Investment casting is an industrial process based on lost-wax casting, one of the oldest known metal-forming techniques. The term "lost-wax casting" can also refer to modern investment casting processes.
Investment casting has been used in various forms for the last 5,000 years. In its earliest forms, beeswax was used to form patterns necessary for the casting process. Today, more advanced waxes, refractory materials and specialist alloys are typically used for making patterns. Investment casting is valued for its ability to produce components with accuracy, repeatability, versatility and integrity in a variety of metals and high-performance alloys.

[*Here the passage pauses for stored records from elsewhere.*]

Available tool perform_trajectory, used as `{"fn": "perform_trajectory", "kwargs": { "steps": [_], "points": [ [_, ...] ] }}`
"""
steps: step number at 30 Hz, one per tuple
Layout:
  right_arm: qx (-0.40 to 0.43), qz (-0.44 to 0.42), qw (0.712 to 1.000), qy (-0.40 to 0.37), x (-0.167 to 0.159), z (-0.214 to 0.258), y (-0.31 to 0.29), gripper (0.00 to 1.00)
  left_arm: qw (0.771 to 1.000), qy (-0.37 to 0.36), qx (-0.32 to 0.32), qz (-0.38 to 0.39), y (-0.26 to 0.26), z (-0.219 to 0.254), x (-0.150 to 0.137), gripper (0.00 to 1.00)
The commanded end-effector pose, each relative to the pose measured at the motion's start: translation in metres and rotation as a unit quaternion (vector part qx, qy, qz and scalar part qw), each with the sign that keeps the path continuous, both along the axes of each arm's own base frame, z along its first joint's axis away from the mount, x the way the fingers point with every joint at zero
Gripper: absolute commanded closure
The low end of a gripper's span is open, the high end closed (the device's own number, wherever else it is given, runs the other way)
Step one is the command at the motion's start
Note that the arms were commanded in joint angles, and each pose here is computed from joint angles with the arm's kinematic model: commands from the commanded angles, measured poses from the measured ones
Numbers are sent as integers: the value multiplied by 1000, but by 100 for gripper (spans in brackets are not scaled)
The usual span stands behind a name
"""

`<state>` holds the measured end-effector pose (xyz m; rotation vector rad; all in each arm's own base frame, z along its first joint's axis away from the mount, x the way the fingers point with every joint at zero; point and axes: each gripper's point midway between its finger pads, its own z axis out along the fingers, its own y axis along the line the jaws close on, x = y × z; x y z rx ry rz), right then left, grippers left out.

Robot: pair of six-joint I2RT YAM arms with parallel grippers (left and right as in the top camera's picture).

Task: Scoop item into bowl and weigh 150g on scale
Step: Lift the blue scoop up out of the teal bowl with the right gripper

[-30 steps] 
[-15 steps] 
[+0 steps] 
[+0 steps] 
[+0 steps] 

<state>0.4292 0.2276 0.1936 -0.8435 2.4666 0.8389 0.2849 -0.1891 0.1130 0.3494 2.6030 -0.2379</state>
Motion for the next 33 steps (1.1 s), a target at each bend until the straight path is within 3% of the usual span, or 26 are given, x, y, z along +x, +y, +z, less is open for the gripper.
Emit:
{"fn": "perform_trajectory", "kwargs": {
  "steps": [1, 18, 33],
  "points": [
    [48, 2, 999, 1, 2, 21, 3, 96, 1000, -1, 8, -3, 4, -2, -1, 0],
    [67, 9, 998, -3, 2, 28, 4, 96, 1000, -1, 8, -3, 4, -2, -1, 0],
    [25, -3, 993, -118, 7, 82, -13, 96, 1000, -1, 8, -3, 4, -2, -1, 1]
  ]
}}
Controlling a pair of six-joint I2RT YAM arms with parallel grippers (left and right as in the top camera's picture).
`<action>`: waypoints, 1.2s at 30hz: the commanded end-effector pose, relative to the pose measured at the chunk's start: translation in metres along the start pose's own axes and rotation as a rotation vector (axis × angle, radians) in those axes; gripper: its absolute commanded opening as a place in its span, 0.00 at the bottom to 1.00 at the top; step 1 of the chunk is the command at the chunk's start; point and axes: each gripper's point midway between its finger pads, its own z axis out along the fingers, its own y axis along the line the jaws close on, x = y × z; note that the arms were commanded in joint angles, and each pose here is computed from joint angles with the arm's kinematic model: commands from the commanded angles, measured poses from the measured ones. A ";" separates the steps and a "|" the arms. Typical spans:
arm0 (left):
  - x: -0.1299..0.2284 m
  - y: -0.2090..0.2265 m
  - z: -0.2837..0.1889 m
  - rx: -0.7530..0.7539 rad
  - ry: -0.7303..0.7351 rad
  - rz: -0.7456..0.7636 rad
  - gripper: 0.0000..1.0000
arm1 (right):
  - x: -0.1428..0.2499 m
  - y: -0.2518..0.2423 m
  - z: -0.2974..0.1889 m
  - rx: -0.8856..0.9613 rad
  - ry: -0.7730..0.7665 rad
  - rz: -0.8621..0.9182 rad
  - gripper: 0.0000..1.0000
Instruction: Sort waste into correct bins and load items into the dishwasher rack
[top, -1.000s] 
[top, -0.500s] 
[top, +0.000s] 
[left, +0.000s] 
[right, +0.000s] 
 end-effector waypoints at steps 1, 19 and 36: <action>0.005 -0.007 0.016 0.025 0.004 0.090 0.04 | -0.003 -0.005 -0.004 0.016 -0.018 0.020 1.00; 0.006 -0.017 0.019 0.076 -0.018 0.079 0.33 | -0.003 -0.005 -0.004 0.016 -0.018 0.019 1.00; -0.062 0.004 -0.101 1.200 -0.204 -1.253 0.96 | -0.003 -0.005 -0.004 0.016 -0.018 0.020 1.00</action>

The fragile wax patterns must withstand forces encountered during the mold making. Much of the wax used in investment casting can be reclaimed and reused.
Investment casting derives its name from the pattern being invested (surrounded) with a refractory material. Many materials are suitable for investment casting; examples are stainless steel alloys, brass, aluminium, carbon steel and glass. The material is poured into a cavity in a refractory material that is an exact negative replica of the desired part. Due to the hardness of refractory materials used, investment casting can produce products with exceptional surface qualities, which can reduce the need for secondary machine processes.
The process can be used for both small castings of a few ounces and large castings weighing several hundred pounds. It can be more expensive than die casting or sand casting, but per-unit costs decrease with large volumes. Investment casting can produce complicated shapes that would be difficult or impossible with other casting methods. It can also produce products with exceptional surface qualities and low tolerances with minimal surface finishing or machining required.
Tool Design / Build
Designing the tool as per the component’s geometry and quantity requirements considering various factors like shrinkage properties of wax, metal and it’s design.
Firstly, the wax replica of the required casting is produced with the help of injection molding. Such wax replicas are known as patterns.
Secondly, the wax pattern is attached to a sprue (central wax stick) for forming an assembly or casting cluster.
Thirdly, a shell is made by dipping the assembly inside a container comprising of liquid ceramic slurry followed by putting it into a bed comprising of very fine sand approximately up to at least 8 layers can be applied in such a manner.
Fourthly, the wax is immediately melted out the moment the ceramic is dried out, forming a negative impact of the assembly inside the shell.
Small sample is taken from the molten metal and it is quickly solidified by the help of quenching it in the water. It is then tested in Spectrometer to know it’s chemical properties.
Liquid Metal Pouring
In case of the conventional process, molten metal is filled in the shell via gravity pouring. When the metal cools down, the pouring cup, sprue, gates and parts turn into one solid casting.
When the metal gets cooled and solidified, next the ceramic shells are broken with the help of water blasting or vibration.
The parts are traditionally cut away and separated from the main sprue with the help of a friction saw of high speed.
Heat treatment is a controlled process used to alter the microstructure of metals such as stainless steel, carbon steel and alloy steels to impart properties which benefit the working life of a component, for example increased surface hardness, temperature resistance, ductility and strength.
Tensile Strength, Yield Stress, Elongation and Reduction of area are important parameters that can be achieved by testing the Tensile Test bars in Universal Testing Machine.
The metal castings that are identical to that of the original one is finally complete post minor finishing operations.
Various Destructive and Non-Destructive Tests like Bend Test, Impact Test, IGC test, Radiography Test, Liquid Penetrant Test, Magnetic Particle Examination, Ultrasonic Tests, Eddy Current Tests, Microscopic Examination.